*TASK ITEM*:
In the listing below, find each line containing "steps" and report it.

*GIVEN MATERIAL*:
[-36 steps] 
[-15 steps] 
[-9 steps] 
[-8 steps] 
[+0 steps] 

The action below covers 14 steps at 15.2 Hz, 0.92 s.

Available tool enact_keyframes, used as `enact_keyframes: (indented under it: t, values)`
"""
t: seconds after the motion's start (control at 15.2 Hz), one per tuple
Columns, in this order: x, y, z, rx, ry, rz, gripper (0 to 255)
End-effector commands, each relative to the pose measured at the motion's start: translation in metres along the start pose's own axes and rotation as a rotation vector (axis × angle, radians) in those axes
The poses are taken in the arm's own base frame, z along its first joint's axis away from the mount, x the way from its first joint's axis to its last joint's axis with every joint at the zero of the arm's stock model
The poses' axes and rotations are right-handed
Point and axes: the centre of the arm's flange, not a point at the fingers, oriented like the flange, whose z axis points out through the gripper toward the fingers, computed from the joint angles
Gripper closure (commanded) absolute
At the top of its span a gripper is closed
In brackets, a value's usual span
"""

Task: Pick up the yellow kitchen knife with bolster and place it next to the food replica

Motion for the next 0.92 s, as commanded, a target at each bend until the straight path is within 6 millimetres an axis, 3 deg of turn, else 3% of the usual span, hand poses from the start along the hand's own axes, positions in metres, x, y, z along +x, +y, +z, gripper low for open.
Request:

*TASK RESPONSE*:
[-36 steps] 
[-15 steps] 
[-9 steps] 
[-8 steps] 
[+0 steps] 
The action below covers 14 steps at 15.2 Hz, 0.92 s.

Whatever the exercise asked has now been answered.